> **To do**
The reply should contain all of the data below, word for word.

> **Recorded data**
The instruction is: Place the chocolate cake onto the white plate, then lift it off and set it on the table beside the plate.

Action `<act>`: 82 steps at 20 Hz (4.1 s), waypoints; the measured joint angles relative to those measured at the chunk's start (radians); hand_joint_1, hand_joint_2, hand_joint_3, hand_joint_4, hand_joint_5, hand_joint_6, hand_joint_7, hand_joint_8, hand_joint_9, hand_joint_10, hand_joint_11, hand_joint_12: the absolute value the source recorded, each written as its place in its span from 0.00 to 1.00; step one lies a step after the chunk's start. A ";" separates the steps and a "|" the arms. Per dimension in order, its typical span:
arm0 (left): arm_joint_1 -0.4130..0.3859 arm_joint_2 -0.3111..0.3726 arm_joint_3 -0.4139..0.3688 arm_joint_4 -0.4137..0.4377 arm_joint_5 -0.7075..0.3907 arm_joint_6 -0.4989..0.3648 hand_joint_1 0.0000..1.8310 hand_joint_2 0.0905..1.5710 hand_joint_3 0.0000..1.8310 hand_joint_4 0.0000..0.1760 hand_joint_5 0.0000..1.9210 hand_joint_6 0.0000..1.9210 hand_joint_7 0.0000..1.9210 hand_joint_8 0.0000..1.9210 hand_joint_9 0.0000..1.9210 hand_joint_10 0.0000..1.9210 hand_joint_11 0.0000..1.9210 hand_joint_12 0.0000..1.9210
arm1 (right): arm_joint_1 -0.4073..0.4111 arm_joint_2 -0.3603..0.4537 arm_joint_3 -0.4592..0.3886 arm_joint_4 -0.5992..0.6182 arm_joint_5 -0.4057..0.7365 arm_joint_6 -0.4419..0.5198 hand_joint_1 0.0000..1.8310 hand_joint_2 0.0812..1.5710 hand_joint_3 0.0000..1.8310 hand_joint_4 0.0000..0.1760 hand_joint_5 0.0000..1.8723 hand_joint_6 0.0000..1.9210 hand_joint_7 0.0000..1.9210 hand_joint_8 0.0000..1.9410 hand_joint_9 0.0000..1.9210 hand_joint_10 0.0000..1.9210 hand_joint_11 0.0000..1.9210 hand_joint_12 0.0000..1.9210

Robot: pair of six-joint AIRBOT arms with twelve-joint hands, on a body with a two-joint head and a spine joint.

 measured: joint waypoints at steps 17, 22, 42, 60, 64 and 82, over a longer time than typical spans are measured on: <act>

> **Written solution**
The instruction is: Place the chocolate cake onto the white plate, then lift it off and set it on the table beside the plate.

Action `<act>`: 82 steps at 20 Hz (4.1 s), waypoints; the measured joint angles relative to those measured at the chunk's start (radians); hand_joint_1, hand_joint_2, hand_joint_3, hand_joint_4, hand_joint_5, hand_joint_6, hand_joint_7, hand_joint_8, hand_joint_9, hand_joint_10, hand_joint_11, hand_joint_12: the absolute value the source recorded, each written as its place in its span from 0.00 to 1.00; step one lies a step after the chunk's start. A ";" separates the steps and a "|" the arms. Per dimension in order, its typical span:
arm0 (left): arm_joint_1 -0.4130..0.3859 arm_joint_2 -0.3111..0.3726 arm_joint_3 -0.4139..0.3688 arm_joint_4 -0.4137..0.4377 arm_joint_5 -0.7075..0.3907 arm_joint_6 -0.4989..0.3648 hand_joint_1 0.0000..1.8310 hand_joint_2 0.0905..1.5710 hand_joint_3 0.0000..1.8310 hand_joint_4 0.0000..0.1760 hand_joint_5 0.0000..1.9210 hand_joint_6 0.0000..1.9210 hand_joint_7 0.0000..1.9210 hand_joint_8 0.0000..1.9210 hand_joint_9 0.0000..1.9210 hand_joint_10 0.0000..1.9210 hand_joint_11 0.0000..1.9210 hand_joint_12 0.0000..1.9210
arm1 (right): arm_joint_1 -0.4073..0.4111 arm_joint_2 -0.3603..0.4537 arm_joint_3 -0.4592..0.3886 arm_joint_4 -0.5992..0.6182 arm_joint_5 -0.4057..0.7365 arm_joint_6 -0.4419..0.5198 hand_joint_1 0.0000..1.8310 hand_joint_2 0.0812..1.5710 hand_joint_3 0.0000..1.8310 hand_joint_4 0.0000..0.1760 hand_joint_5 0.0000..1.8723 hand_joint_6 0.0000..1.9210 hand_joint_7 0.0000..1.9210 hand_joint_8 0.0000..1.9410 hand_joint_9 0.0000..1.9210 hand_joint_10 0.0000..1.9210 hand_joint_11 0.0000..1.9210 hand_joint_12 0.0000..1.9210

Robot: pair of six-joint AIRBOT arms with twelve-joint hands, on a body with a two-joint head and a spine joint.

 measured: joint waypoints at steps 17, 22, 42, 60, 64 and 82, over a longer time than typical spans are measured on: <act>

No more output will be produced.